Na imagem acima vocês podem ver o volante da Ferrari, volante esse que é um computador completo (tem um processador dentro dele) com vários menus e controles manuais, cada um correspondendo a uma funções interna ou a um sub-menu com outras funções pré programadas, além dos botões de acesso rápido a algumas funções especificas mais utilizadas como o controle de largada, velocidade nos boxes, etc. Além de pilotar muito rápido, o piloto atual precisa conhecer detalhadamente cada uma dessas funções e atuar nelas na hora exata. Boa parte dessas ações serão recomendações dos boxes, com base nas análises em real time que o pessoal da telemetria está fazendo, mas uma parte significativa delas é decisão do piloto, curva a curva como disse Massa.
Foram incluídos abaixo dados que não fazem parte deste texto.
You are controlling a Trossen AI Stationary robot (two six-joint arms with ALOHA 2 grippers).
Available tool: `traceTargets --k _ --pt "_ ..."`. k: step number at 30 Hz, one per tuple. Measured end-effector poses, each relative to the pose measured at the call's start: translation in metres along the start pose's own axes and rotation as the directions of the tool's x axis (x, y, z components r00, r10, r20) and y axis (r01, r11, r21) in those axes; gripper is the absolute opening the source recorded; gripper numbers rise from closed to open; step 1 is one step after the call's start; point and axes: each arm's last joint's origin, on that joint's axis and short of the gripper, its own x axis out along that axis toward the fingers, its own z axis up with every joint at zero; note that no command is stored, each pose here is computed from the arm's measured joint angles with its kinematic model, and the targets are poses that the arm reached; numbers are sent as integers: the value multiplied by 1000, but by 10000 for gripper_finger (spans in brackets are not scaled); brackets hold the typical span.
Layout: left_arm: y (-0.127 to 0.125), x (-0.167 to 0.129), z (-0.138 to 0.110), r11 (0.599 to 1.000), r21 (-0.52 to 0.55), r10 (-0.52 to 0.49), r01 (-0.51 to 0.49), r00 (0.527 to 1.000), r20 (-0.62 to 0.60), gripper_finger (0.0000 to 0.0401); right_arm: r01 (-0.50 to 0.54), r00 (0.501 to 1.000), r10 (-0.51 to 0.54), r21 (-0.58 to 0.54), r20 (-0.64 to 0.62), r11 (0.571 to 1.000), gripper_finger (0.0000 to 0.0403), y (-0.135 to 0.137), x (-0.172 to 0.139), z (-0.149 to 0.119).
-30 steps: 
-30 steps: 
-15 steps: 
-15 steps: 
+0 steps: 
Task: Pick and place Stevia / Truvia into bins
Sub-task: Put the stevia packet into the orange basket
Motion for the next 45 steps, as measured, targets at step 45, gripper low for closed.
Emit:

Acima o volante da Toyota e abaixo o da Red Bull. Ainda sobre a telemetria, Gundel nos deu a dimensão dos dados que são transmitidos do carro para os boxes. São cerca de 2 mil canais wireless (para maior banda de tráfego) todos criptografados (segredo é a alma do negócio) na freqüência de 1.5 GHz. Obtém-se assim algo em torno de 5 Giga Samples (amostras dos sensores) de cada carro, e para evitar perdas de dados há nos carros uma unidade de armazenamento que funciona como um buffer de transmissão. No caso de Mônaco, por exemplo, onde os carros atravessam um túnel e ficam temporariamente sem comunicação com os boxes, essa unidade de armazenamento guarda os dados e os retransmite assim que a comunicação é restabelecida. Em termos totais, são capturados cerca de 5 gigabytes de dados por carro, por fim de semana.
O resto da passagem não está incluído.